With the help of his friends and Commissioner Benjamin, Sai decides to trap both Nayiker and Murugan in an elaborate scheme to end their menace. He first manages to clear things with Kanmani, both of them parting ways amicably. Then he, along with his friends and Benjamin trick both Nayiker and Murugan into attacking the convoy of a Central Minister, believing it to be Sai and Shruthi trying to elope, and place fabricated evidence in their vehicles, which frame Nayiker, Murugan and their gang as domestic terrorists attempting to kidnap the minister, leading to their arrest.

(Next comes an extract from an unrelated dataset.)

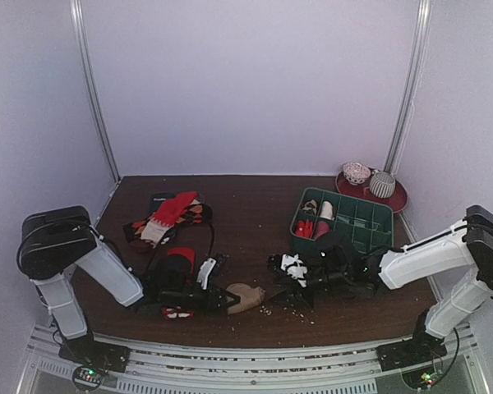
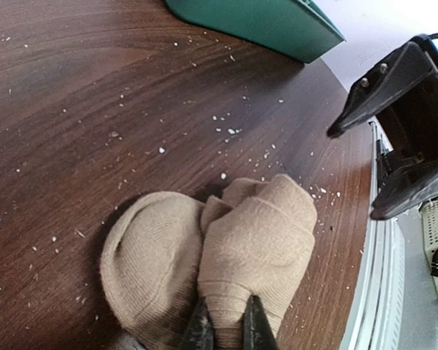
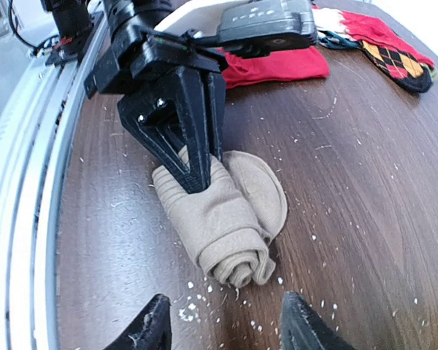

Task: Roll the socks
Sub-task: Roll a pair of socks at the center of the board.

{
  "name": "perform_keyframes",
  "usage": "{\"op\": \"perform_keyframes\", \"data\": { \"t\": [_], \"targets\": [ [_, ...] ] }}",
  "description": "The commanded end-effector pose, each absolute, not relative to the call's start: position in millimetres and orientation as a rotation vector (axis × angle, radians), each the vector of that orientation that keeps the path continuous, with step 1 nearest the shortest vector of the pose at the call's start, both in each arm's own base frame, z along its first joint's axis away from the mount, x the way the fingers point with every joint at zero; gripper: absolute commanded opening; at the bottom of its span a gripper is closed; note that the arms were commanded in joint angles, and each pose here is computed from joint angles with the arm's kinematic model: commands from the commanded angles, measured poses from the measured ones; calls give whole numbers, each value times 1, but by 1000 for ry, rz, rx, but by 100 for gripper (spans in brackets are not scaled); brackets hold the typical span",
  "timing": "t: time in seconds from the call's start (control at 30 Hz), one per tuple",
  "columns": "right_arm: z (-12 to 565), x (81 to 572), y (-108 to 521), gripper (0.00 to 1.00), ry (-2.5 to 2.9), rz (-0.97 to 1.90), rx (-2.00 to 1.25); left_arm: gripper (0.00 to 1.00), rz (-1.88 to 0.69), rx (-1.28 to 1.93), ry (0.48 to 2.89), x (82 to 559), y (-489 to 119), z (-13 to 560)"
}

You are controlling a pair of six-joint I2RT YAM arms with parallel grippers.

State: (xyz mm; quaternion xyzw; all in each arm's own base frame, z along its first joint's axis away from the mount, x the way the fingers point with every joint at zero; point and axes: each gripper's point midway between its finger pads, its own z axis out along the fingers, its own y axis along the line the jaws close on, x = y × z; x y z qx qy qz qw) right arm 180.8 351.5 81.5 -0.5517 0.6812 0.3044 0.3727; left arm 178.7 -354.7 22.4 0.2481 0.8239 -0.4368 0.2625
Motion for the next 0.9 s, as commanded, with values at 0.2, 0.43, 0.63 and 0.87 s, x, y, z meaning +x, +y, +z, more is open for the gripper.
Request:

Benjamin manages to convince the Central Agencies that the confused Nayiker and Murugan maybe terrorists, leading to them being taken away to be incarcerated in Bihar for further questioning. Finally free of all his problems, Sai returns to a normal life with his family and friends.

==Cast==
- Kunchacko Boban as Sai
- Ananya as Kanmani
- Richa Panai as Shruthi
- Lalu Alex as Ramachandran, Sai's father
- Suraj Venjaramood as Aandipetty Nayiker
- K B Ganesh Kumar as Benjamin S, Police Commissioner
- Vijayakumar as Murugan
- Indrans as Brusli Sasi
- P. Sreekumar as Bhadran, Shruthi's father
- Shari as Sreedevi, Sai's mother
- Biju Pappan as Mani
- Poojappura Ravi as Advocate Purushothaman
- Subi Suresh as Seema, Ammini Kumar's wife
- Kottayam Nazeer as Ammini Kumar
- Valsala Menon as Sai's grandmother
- Shaji Mavelikkara as nahiker's assistant
- Kulappully Leela as Murugan's mother

==Production==
Kunchacko Boban appears in the lead of this debut film by M S Manu who was an associate to director Shaji Kailas. The film has Richa Panai (of Bhima Jewellery advertisement) as the heroine, along with Ananya.